Building these machines gave me a lot of confidence to tackle tasks, and in the past 5 months we've acquired a laser cutter at our school that has opened up a ton of options for making in my classroom.

Shiny Machines Don't Equal Quality Learning
I learned the hard way last semester that if the technology is the focus of a project you lose the learning. I knew this was the case, but I was so pumped to use the technology that I actually had to experience that again to remind myself. Students were given a maker project to create a product for a Christmas craft fair. The whole thing hinged on the laser cutter. What ended up happening was the outcomes were not achieved at a deep and meaningful level and I ended spending a ton of time cutting and etching with the laser with students not connected to the project.

Fast forward to the next design project where students had to scrounge materials and use a mouse trap I supplied to make a mousetrap car that had to travel as far as possible down the hallway. No specific technology was the focus. Students make their cars from materials they dug up from home and the school. They put them together in the shop, with duct tape, string, K-Nex, Lego. Some use the laser cutter to make the body of the car, others, laser cut acrylic wheels. Some sketched their plans out and others used Sketchup. The technology was used when it was needed. I found students' were much more involved and focused.

Be wary of the shiny technology people, the latest app, the gadget that seems to be the answer to solve everything. ( I must add a disclaimer here that I'm as big a 'technology whore' as the next nerd so I'm in no way saying that technology shouldn't be used in classrooms. Technology is integral to my program at my school.)
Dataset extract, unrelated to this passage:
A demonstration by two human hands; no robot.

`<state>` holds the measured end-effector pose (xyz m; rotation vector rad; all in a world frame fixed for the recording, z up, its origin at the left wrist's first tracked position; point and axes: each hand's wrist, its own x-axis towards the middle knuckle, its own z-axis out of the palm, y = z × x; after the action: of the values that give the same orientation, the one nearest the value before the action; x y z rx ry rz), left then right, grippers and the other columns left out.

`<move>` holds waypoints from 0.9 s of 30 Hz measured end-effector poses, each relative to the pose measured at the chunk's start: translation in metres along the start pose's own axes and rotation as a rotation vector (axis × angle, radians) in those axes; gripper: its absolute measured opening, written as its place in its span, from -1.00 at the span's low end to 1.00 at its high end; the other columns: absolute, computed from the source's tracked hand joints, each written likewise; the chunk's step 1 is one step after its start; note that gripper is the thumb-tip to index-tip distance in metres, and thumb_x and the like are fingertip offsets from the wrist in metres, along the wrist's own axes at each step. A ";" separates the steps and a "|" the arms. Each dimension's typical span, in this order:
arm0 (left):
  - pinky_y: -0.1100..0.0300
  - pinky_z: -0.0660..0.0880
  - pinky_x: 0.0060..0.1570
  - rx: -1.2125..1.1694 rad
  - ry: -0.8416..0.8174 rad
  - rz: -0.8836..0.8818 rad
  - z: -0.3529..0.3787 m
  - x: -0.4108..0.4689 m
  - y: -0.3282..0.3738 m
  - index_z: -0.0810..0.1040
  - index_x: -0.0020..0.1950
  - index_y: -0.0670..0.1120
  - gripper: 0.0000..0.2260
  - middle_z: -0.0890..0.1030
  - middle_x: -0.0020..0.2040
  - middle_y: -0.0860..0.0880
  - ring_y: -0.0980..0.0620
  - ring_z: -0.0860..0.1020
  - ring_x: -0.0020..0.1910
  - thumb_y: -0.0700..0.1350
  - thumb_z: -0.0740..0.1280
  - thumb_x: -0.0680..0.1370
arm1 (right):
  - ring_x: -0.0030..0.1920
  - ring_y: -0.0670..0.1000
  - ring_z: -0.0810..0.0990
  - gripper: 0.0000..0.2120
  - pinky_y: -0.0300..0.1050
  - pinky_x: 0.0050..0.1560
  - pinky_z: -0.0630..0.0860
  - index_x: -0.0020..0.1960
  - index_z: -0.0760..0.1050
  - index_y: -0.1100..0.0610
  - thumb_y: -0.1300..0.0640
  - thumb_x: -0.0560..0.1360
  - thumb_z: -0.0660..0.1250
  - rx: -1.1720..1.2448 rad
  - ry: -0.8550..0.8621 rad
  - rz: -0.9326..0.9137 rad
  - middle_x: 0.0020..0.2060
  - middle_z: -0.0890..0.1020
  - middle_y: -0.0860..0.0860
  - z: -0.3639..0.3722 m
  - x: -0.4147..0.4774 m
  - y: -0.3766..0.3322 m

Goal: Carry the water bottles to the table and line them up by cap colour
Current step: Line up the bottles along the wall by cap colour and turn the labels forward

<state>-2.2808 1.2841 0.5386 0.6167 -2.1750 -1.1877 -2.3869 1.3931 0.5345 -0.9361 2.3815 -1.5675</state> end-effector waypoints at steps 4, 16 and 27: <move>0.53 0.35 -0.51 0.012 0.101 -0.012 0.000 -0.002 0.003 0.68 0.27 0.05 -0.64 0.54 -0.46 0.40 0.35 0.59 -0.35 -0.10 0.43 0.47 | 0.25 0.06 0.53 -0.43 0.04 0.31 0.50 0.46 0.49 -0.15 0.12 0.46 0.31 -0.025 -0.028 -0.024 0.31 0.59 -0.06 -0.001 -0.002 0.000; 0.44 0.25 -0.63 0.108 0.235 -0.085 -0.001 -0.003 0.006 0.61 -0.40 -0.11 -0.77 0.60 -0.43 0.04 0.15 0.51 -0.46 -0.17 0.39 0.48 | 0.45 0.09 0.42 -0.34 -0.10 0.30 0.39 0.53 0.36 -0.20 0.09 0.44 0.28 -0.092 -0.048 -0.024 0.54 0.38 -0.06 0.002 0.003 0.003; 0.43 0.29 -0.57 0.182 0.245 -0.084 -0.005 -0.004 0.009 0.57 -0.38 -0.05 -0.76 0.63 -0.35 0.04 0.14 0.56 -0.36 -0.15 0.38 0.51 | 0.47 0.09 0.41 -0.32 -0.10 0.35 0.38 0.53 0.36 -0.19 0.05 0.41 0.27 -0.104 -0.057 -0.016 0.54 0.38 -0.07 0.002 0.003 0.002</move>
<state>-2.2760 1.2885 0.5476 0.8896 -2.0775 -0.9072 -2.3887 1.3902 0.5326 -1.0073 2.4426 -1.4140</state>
Inspiring Student Makers in Schools.

Bringing the Maker Movements into schools has been talked about a lot over the past couple years. I would argue that it has always been in the many schools in one form or another.  It's only now getting more press. One thing I want to add to the experience of making for my students is an audience, some real purpose, or big problem that needs to be solved. Essential to this is integrating design thinking and the design process as a guide for student to attack these problems. (There's another post brewing for that topic!) 

One of my favourite phrases to tell students is "Hmmmm, I'm not sure, where do you think you could find out about that?" It frustrates students who sometimes want the answer right away. I'm hoping that relentless pursuit of the 'right answer' is something that will fade away, because when you are making there are no right answers. I didn't learn how to build a Makerbot by taking a 3 week course on Wednesday nights. I didn't learned how to use a laser cutter with formal training. I learned as I used them. Yesterday I needed to learn how to cut anodized aluminum for plaques in our school. A colleague took 15 minutes to show me how the foot shear in the IA lab worked and presto! I was cutting sheet metal and was able to take my design and etch it into it within 30 minutes. Pretty cool!  

What I want students to do is to think of their 'final product' as not an ending, but just the most current and likeable iteration of their designs. You might come back months or weeks later to revise it. So with this in mind, in semester 2 we are going to do a lot of making, designing, analyzing, and making some more. 

What are your thoughts about the making in schools?